Where there are international implications, they've got a responsibility to act as an intelligence clearing house fori murder as well as the organized crime stuff.'
Maartens shifted in his seat. 'They'll think we're too stupid to manage our own cases,' he grunted.
'I don't think so, sir. I reckon they'll respect us for sussing out that we could be looking at a serial killer. It could be a feather in our caps. We'd go down as the ones who had the brains to see the implications of what we were looking at and the courage to say, "We want input from other jurisdictions." They'll be able to hold us up as an example of how cross-border co-operation should work in the new Europe.' Marijke turned on all her charm as she spoke, desperate to persuade Maartens into the course of action that suited the plans she and Petra had already made.
Maartens considered for a moment, then swung round to look at Tom. 'And you think this is a good idea, do you?'
Tom waved a hand over the paperwork on his desk. 'We've exhausted every conventional avenue and we've got fuck all. The way I see it, we've got nothing left to lose. And we might have a lot to gain.'
Maartens shrugged. 'OK, we'll give it a shot. Marijke, put something on paper for me, and I'll see it gets sent off later today.'
Til have it on your desk within the hour.'
Maartens got to his feet and lumbered towards his office. 'That doesn't mean we stop working the case,' he growled as he disappeared behind his door.
'Nice one,' Tom said. 'Smooth as butter, you are.'
'Yeah, well. We both know that if it works out, it'll be down to Maartens. But if we end up looking stupid, it'll be thanks to me.'
'It's good to know that in a changing world, some things always remain the same,' Tom said with a smile.
And some things we can force to change, Marijke thought cheerfully as she booted up her computer. This was it. The big chance. And she was determined not to blow it.
Carol felt as excited as a teenager on a first date. He'd come to Berlin after all! She'd woken up after her dramatic night at the opera to an encrypted e-mail from Petra, revealing that Tony was staying in the same apartment building and drawing up a profile of the serial killer. And that he was expecting her this morning. But what more could Petra say? She had no idea of the complex matrix that was the relationship between Carol and Tony. She had no idea how much like salvation his arrival would feel to Carol.

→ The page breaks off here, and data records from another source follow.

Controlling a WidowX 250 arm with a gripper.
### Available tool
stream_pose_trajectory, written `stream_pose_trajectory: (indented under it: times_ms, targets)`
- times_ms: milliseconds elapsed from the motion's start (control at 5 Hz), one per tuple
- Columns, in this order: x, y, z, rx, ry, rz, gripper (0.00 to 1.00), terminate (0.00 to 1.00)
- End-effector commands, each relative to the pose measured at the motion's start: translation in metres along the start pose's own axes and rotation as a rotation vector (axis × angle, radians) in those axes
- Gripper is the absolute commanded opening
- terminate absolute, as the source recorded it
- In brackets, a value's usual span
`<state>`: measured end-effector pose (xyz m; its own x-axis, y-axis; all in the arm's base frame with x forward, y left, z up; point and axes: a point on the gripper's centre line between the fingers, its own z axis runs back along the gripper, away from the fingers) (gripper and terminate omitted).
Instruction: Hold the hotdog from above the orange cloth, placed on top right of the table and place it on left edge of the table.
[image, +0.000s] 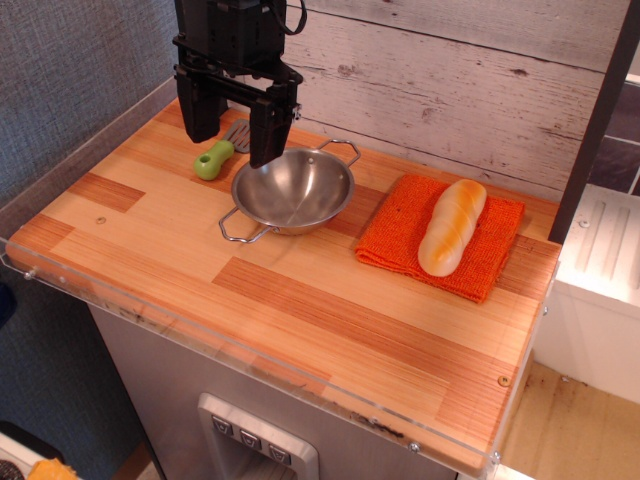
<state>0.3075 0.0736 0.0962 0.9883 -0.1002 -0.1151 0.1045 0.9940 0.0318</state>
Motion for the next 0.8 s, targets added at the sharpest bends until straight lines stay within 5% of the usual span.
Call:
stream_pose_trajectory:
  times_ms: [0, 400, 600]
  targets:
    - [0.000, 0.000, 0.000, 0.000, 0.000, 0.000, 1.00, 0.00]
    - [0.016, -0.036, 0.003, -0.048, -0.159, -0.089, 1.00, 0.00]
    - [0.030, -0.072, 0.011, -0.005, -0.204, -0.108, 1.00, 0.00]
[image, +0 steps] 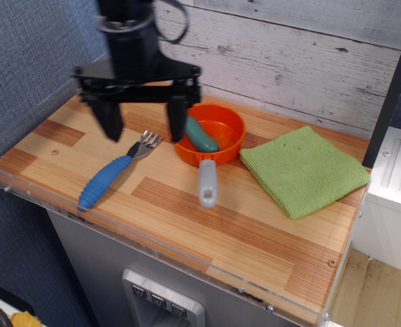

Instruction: Put the cucumber in the red pot.

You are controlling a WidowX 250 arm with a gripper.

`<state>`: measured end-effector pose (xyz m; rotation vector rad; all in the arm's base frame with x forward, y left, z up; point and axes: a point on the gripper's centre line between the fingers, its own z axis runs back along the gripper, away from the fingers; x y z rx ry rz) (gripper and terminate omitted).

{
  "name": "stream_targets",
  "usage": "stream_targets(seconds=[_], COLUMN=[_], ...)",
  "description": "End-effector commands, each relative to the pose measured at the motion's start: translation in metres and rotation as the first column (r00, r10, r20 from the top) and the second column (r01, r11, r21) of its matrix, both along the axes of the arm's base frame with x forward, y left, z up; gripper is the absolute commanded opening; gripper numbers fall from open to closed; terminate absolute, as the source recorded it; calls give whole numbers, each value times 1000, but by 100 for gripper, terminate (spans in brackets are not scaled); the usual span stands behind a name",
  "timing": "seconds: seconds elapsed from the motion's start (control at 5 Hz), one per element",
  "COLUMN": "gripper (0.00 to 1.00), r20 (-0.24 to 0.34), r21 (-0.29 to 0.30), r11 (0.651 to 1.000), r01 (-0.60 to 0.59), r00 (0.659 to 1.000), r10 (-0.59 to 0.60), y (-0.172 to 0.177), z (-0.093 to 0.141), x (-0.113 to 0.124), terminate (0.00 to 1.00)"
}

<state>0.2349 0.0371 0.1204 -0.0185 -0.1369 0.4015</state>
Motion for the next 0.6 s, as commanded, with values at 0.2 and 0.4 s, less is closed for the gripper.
stream_targets(seconds=[0.2, 0.4], gripper=[100, 100], r20=[-55, -55], r21=[92, 92], r11=[995, 995], r01=[34, 34], r00=[998, 998], r10=[-29, -29], y=[8, 8], z=[15, 15], x=[-46, -46], terminate=[0, 100])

Hastily, she towelled herself dry from the shower and pulled on fresh jeans and a loose shirt, the simplest outfit in Caroline Jackson's wardrobe. She wanted to be as close to Carol Jordan as she could manage. She finger-combed her hair and hastily applied lipstick. No time for more.
Her heart was racing as she waited for the lift. Calm down, she told herself. He's not here for you. But deep down, she was convinced he was. The murder investigation might be the perfect excuse, but he'd resisted coming back into the game for the past two years. All that had changed was that this was an investigation that offered a chance to bring them together.
She knocked on the door and, suddenly, there he was, his familiar face as dear to her as ever. Impulsively, Carol stepped towards him. Their arms went round each other in a hug, her head on his shoulder, his hand in her hair. 'Thank you for coming,' Carol whispered.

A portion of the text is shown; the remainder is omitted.